Over the last few years, I've given myself a summer reading challenge, using the time between Memorial Day and Labor Day to read a collection of books based on a certain theme.  So far these have included The Lord of the Rings, Southern classics, German literature, world literature, and detective fiction.  This year, I have decided to read some classics of children's literature.  I've always had an affinity for well written children's books, and the best ones will delight readers of any age.  Here are the ones I have selected for this year:

  • The Invention of Hugo Cabret by Brian Selznick.  This modern classic was turned into the Oscar nominated film Hugo, which I really enjoyed.  It tells the story of Hugo Cabret, a young orphan secretly living in a Paris train station in the 1930's.  While working on an automaton that his inventor father left him (and which he is sure contains a secret message), Hugo becomes involved with a toy shop owner (Papa Georges) and his granddaughter Isabelle.  It soon becomes apparent that Hugo's automaton has a connection to Papa Georges secret past.
  •  The Rescuers by Margery Sharp.  This is the first in a series of popular children's stories by English author Margery Sharp.  It is about a mouse named Miss Bianca and her involvement with the Prisoner's Aid Society of Mice.  This book would go on to be the basis for the Disney films The Rescuers and The Rescuers Down Under.    
  • Heidi by Johanna Spyri.  This story is one of the best known children's classics and also one of the most famous works of Swiss literature.  Young Heidi is orphaned and sent to live with her grandfather on a farm in the Swiss Alps.  Though he is initially cold towards the girl, she eventually softens his heart and they lead a contented life.  Heidi is then sent to gain an education as a companion to a wealthy girl named Clara.  Though Heidi is surrounded by wealth, she longs to return to the mountains and her grandfather.
  •  Peter Pan by J. M. Barrie.  This classic tale of the boy who wouldn't grow up has delighted readers for over a century.  After meeting this strange boy during his nighttime visit to their London house, Wendy, John, and Michael Darling embark on a magical adventure to Neverland.  Here they meet the fairy Tinker Bell, the Indian princess Tiger Lily, the gang of Lost Boys, and the infamous Captain Hook.
  • The Wind in the Willows by Kenneth Graham.  This one is a re-read for me, but I love it so much that I really wanted to be able to properly review it.  This book relates the adventures of four forest friends, Rat, Mole, Toad, an Badger.  Their various escapades range from the simple, to the fantastic, to the supernatural and each shows the loveliness of pastoral England.
  •  The Little Prince by Antoine De Saint-Expurey.  This novella is the most read and the most translated work of French literature.  After crashing his plane in the Sahara desert, the narrator comes into contact with a young boy he dubs "The Little Prince".  As the narrator tries to fix his plane, the Prince recounts the story of his life.
I am very excited about reading these classic stories.  Have you read any of them?  If so, please let me know what your impression was.  And feel free to let us know what your own summer reading plans are.


hopeinbrazil said...

Sounds like a wonderful reading list!

Hannah said...

'The Wind in the Willows' is a beautiful book and one of my favourites.

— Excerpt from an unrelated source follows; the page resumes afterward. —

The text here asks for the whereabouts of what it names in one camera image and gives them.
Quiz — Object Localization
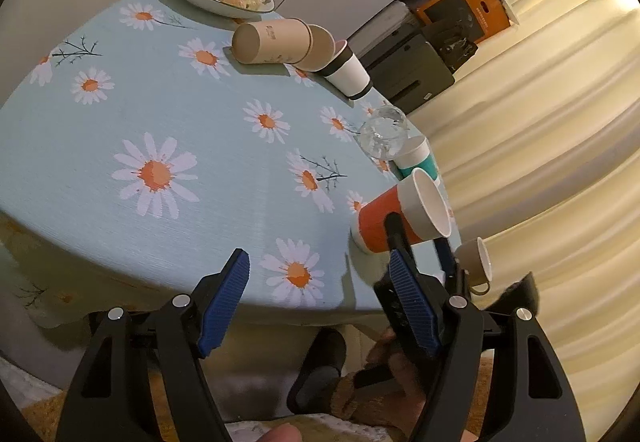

I loved the film 'Hugo' as well : ) If you've read the book by now how does it compare? Unless you want to leave that for a more in-depth review of course!

bookwormans said...


I have finished reading "Hugo" and I did enjoy it. However, I have to say this is one of the few times when it might be a better story for the screen rather than the page. Much of the fantastical beauty of the film is harder to get from reading about it. And it is almost impossible to appreciate the films of Georges Melies when they are just pictures.

I'll give it a more in-depth review later, but I don't think you can read the book without also seeing the film.